- WORK REQUEST: Beginning with the line that holds "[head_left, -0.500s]" in the data below, give again every line through the one that holds "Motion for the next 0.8", exactly as written.

____ DATA SHOWN

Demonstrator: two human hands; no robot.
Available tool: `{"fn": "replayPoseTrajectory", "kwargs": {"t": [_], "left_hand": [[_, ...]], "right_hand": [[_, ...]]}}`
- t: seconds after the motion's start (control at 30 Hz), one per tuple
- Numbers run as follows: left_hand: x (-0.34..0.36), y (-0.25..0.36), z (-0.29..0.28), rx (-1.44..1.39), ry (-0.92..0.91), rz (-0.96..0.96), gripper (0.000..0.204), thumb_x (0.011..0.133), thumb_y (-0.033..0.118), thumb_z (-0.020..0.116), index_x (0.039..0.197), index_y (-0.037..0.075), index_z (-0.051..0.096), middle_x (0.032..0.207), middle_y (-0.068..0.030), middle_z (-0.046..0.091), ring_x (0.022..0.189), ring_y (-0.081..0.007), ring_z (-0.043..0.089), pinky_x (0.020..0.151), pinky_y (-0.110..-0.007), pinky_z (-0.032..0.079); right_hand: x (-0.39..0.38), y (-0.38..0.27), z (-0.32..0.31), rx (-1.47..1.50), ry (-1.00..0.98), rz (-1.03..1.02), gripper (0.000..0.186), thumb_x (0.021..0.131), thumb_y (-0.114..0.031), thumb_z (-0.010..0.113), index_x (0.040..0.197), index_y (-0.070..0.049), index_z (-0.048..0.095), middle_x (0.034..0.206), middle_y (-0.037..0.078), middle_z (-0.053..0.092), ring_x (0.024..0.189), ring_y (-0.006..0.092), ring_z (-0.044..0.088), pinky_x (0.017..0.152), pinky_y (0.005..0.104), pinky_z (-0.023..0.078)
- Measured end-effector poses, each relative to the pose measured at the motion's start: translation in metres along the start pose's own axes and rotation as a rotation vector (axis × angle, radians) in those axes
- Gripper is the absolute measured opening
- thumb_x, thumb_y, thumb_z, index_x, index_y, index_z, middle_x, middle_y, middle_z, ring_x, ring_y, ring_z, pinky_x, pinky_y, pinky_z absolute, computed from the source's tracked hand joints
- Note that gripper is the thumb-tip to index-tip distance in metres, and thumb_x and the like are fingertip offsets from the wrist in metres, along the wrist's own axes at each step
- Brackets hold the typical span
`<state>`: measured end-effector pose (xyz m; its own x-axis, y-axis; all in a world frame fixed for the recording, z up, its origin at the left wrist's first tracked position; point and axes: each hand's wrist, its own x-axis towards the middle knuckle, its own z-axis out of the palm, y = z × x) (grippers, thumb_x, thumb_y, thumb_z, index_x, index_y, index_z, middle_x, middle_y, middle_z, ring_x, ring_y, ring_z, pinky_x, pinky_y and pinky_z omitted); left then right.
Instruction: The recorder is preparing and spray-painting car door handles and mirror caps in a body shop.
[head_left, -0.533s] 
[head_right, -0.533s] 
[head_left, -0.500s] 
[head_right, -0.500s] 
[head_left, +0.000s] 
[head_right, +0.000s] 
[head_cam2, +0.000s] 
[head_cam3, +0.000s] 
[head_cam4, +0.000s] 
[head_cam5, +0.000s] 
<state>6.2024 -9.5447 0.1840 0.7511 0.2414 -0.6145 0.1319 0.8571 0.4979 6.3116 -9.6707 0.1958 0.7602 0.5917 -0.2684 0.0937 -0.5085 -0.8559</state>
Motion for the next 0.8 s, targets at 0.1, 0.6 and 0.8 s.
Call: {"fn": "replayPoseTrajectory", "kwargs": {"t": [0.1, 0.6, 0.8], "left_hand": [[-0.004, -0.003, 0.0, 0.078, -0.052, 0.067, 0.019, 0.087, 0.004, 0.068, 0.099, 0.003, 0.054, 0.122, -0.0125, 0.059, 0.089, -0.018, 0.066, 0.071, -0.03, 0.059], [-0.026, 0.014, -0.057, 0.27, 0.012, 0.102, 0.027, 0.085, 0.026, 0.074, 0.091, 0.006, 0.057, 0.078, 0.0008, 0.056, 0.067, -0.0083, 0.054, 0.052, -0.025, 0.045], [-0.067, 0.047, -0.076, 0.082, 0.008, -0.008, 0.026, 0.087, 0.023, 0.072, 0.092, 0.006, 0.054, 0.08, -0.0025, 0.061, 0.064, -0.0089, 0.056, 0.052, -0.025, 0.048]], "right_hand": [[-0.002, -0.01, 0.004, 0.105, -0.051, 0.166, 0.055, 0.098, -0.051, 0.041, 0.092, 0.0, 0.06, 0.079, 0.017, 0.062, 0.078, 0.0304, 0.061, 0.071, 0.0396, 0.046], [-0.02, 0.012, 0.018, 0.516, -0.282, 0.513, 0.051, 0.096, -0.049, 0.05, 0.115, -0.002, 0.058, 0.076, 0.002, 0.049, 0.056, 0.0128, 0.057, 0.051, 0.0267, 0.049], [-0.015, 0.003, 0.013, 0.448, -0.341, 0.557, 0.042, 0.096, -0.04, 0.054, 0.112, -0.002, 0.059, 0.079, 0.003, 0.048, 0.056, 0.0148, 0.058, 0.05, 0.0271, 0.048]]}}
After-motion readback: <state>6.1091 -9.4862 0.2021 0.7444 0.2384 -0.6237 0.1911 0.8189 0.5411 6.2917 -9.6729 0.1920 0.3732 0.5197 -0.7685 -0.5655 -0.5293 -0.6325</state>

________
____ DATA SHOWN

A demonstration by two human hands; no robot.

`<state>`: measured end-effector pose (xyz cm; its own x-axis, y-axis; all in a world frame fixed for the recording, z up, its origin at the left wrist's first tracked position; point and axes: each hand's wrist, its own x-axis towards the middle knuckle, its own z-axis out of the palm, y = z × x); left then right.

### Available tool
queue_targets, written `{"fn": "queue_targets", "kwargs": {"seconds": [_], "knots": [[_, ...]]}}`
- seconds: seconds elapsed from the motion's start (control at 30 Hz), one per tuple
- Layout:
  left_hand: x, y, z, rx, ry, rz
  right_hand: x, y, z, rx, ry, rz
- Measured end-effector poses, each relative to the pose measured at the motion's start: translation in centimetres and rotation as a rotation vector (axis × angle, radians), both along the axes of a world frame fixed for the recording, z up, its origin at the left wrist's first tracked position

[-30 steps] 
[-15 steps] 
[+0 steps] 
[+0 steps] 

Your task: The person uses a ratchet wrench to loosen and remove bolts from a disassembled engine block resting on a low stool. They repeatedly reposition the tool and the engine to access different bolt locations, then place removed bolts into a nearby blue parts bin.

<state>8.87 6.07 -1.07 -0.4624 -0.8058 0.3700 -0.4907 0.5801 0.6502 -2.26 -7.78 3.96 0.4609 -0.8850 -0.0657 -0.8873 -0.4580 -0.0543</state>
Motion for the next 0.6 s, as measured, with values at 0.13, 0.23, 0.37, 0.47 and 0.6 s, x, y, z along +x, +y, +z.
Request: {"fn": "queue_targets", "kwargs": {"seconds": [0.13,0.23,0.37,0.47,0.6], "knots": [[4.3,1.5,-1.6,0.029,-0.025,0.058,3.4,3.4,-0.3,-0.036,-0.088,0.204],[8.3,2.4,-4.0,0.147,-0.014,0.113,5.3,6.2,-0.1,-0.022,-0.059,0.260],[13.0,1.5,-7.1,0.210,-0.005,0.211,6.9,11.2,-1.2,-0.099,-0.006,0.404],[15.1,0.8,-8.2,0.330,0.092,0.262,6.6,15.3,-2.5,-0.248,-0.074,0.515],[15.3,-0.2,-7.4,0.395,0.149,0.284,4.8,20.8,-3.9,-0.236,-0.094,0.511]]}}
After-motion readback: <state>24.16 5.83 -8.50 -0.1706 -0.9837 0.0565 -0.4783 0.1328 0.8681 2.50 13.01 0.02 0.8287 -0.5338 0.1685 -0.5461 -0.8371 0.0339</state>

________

- REPLY:
[head_left, -0.500s] 
[head_right, -0.500s] 
[head_left, +0.000s] 
[head_right, +0.000s] 
[head_cam2, +0.000s] 
[head_cam3, +0.000s] 
[head_cam4, +0.000s] 
[head_cam5, +0.000s] 
<state>6.2024 -9.5447 0.1840 0.7511 0.2414 -0.6145 0.1319 0.8571 0.4979 6.3116 -9.6707 0.1958 0.7602 0.5917 -0.2684 0.0937 -0.5085 -0.8559</state>
Motion for the next 0.8 s, targets at 0.1, 0.6 and 0.8 s.

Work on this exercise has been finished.